§ YOUR OBJECTIVE: Read through the lines below and copy the ones holding the string "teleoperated".

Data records
■ ■ ■ ■ ■ ■ ■

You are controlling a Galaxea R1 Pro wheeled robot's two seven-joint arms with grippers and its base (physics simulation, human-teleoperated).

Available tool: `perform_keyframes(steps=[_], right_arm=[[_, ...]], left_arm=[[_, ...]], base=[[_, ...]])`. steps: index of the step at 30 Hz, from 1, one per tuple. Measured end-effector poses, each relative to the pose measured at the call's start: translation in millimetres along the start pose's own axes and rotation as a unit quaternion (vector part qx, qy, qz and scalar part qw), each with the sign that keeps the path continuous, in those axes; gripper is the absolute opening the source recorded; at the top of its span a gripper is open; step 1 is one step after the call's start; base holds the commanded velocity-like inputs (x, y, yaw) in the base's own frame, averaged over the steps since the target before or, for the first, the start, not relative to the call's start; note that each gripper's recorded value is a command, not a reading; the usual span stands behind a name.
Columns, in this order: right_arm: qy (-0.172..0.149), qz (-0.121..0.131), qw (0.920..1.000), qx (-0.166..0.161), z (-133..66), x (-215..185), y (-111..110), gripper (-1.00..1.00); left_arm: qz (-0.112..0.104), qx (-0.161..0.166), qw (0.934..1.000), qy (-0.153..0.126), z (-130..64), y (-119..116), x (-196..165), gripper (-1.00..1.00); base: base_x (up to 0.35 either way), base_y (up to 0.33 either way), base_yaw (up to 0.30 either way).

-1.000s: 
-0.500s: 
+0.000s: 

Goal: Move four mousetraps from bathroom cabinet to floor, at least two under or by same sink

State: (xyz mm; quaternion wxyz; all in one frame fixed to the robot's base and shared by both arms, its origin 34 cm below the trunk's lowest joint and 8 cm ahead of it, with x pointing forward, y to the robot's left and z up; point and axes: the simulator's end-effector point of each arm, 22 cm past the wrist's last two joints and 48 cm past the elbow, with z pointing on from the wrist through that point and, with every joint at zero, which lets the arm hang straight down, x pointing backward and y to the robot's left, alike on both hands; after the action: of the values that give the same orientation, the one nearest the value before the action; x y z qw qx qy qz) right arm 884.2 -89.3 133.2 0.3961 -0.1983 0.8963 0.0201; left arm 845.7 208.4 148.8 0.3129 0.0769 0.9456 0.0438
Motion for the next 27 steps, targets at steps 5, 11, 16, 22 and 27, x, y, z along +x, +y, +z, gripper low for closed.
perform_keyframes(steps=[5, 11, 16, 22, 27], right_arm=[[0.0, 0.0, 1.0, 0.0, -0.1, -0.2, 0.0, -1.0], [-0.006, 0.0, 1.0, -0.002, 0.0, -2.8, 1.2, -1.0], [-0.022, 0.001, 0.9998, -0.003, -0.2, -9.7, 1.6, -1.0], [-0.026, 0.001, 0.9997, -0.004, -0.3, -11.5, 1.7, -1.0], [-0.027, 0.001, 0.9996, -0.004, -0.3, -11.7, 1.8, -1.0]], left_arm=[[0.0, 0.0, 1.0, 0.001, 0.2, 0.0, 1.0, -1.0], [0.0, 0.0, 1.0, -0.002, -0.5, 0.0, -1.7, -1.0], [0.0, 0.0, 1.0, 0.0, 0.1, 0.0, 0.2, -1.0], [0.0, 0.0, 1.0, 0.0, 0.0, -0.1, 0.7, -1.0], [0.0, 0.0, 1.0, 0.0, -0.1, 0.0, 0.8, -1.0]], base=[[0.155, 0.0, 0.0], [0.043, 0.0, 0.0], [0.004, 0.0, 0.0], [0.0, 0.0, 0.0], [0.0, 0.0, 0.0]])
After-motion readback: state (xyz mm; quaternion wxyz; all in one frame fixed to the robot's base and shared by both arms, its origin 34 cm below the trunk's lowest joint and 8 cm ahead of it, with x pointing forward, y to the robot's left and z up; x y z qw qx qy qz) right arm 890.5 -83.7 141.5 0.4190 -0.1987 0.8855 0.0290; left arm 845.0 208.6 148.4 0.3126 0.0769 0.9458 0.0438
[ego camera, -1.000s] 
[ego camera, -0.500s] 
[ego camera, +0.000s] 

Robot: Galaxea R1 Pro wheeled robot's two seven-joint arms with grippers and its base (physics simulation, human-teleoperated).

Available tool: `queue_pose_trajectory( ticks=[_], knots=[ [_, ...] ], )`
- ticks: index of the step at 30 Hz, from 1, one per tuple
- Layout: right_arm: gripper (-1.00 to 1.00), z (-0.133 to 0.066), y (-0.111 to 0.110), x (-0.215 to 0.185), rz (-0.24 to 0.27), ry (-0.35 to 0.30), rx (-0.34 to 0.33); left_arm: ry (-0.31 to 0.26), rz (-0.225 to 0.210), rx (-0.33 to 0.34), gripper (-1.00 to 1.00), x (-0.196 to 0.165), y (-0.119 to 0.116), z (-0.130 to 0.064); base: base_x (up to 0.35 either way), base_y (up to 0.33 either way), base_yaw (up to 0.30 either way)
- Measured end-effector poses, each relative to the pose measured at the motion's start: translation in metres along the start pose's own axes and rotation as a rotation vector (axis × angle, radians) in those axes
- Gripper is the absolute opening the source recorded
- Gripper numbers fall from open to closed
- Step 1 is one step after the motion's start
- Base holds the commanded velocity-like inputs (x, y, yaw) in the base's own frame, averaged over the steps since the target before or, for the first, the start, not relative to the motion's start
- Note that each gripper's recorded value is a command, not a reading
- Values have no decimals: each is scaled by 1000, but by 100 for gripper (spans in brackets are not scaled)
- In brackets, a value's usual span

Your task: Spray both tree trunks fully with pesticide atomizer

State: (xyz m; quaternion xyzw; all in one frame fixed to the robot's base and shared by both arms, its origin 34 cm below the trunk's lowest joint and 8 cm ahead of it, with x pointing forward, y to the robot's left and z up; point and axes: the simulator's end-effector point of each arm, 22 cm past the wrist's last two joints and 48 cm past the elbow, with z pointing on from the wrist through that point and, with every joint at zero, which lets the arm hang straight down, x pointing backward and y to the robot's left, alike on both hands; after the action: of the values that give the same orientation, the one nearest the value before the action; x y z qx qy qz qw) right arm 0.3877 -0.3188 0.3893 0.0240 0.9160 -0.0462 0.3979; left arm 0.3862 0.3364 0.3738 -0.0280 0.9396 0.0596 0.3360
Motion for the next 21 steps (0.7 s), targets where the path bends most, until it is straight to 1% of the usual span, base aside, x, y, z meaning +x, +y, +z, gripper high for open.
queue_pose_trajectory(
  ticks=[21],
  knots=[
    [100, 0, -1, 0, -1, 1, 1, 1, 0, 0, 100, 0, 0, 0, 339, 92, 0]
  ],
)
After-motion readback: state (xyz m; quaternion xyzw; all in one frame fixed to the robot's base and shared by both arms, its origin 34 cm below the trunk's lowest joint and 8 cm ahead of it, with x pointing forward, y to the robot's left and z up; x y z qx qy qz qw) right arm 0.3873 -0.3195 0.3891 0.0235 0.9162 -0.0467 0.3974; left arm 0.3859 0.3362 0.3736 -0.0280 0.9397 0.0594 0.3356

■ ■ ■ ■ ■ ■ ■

§ WRITTEN SOLUTION:
You are controlling a Galaxea R1 Pro wheeled robot's two seven-joint arms with grippers and its base (physics simulation, human-teleoperated).
Robot: Galaxea R1 Pro wheeled robot's two seven-joint arms with grippers and its base (physics simulation, human-teleoperated).

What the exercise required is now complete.